(Directions for this task): Work out how many lines of the records contain "camera". Answer with the number and nothing else.

(Records shown):
┌────────

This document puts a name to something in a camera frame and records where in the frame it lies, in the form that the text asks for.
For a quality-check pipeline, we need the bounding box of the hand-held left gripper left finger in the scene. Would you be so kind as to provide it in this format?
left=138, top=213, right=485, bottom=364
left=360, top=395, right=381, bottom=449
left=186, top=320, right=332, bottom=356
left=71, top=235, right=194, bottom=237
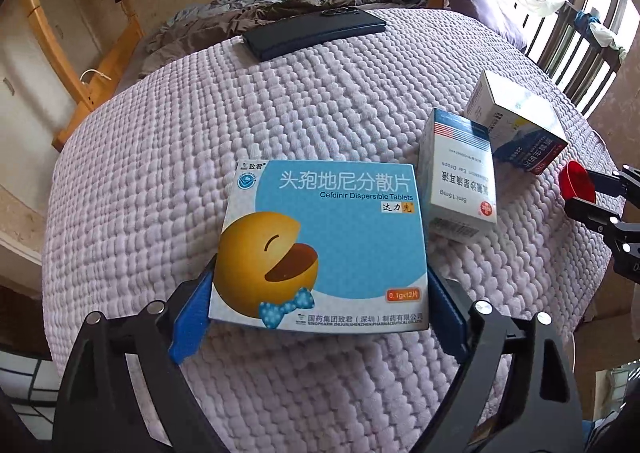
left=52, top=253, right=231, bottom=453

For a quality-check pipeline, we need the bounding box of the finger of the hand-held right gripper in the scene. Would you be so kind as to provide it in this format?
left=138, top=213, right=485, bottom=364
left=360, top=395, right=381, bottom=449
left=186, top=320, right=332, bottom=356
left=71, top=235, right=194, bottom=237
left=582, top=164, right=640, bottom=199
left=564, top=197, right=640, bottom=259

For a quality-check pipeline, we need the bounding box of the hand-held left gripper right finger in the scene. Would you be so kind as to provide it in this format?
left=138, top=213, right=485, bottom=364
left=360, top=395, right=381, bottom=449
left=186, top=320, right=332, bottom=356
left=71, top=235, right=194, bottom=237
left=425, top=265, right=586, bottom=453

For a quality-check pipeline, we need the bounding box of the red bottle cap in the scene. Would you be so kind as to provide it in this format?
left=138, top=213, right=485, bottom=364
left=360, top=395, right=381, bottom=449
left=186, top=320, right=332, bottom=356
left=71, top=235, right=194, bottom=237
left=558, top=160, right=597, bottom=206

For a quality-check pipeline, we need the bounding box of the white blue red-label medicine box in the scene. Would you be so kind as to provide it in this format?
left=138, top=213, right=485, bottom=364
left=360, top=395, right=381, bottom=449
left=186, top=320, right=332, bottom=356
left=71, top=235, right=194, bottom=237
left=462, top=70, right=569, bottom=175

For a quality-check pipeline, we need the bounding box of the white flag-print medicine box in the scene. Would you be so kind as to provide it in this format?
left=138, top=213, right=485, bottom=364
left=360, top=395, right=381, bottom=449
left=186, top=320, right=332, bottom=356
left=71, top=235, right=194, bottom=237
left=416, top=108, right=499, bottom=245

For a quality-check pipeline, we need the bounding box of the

└────────
┌────────

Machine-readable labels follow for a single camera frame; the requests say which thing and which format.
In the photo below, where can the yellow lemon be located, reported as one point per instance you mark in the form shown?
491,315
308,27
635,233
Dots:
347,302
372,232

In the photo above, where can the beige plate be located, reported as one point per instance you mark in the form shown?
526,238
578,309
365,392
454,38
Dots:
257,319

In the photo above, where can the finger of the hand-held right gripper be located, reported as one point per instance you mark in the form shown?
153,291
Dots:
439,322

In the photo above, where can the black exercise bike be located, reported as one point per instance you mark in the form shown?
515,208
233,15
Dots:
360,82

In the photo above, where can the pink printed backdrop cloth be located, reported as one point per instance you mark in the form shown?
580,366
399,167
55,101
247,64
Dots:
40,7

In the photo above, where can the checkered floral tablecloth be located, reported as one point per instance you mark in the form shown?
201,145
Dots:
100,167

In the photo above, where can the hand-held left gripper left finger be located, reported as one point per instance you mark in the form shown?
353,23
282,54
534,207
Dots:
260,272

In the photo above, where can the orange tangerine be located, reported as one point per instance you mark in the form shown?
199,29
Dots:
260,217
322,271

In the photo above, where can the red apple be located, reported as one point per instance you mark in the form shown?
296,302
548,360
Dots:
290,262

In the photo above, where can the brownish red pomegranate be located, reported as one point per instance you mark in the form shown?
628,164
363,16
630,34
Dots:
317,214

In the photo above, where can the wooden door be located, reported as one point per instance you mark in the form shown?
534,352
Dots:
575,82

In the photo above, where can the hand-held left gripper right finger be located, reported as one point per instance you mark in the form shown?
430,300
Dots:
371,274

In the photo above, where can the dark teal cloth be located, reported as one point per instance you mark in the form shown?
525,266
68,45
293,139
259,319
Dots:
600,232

└────────
┌────────

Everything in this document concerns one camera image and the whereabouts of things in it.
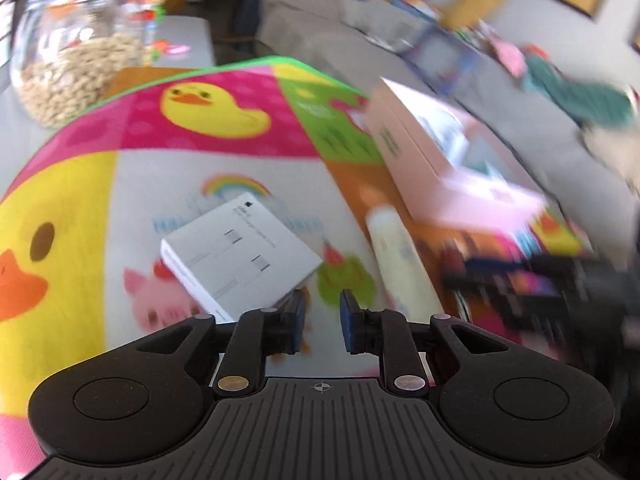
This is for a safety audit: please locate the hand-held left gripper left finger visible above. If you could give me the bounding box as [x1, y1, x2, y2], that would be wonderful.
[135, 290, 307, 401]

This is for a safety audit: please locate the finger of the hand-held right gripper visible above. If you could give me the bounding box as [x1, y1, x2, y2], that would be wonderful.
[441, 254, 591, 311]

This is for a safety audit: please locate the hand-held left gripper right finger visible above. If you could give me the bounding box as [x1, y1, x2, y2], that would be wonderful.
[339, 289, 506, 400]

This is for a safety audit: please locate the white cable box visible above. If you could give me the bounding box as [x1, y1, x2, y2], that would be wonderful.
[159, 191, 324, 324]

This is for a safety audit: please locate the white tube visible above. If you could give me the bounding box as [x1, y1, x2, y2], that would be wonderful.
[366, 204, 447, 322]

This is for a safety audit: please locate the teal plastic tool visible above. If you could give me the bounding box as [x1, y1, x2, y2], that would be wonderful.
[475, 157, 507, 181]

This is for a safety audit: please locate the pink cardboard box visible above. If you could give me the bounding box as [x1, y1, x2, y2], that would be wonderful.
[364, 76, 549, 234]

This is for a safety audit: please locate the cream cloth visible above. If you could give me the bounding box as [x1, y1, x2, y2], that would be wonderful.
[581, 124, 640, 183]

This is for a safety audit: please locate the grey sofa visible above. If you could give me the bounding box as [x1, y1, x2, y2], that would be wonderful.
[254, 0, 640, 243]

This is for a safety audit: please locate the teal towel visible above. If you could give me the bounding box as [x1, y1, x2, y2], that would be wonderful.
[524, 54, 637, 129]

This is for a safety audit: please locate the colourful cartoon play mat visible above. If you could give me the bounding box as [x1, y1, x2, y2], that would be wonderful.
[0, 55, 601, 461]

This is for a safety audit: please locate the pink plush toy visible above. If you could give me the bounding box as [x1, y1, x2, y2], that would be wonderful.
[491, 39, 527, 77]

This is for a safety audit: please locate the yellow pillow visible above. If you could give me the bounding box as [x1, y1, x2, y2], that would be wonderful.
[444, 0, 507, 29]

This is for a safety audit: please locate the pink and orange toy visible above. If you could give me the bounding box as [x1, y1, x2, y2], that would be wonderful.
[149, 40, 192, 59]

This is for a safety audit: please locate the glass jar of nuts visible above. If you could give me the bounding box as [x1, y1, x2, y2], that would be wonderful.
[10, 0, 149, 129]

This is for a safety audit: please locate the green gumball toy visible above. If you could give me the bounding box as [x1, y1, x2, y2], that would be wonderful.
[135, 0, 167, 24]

└────────

(Answer to the exercise): 3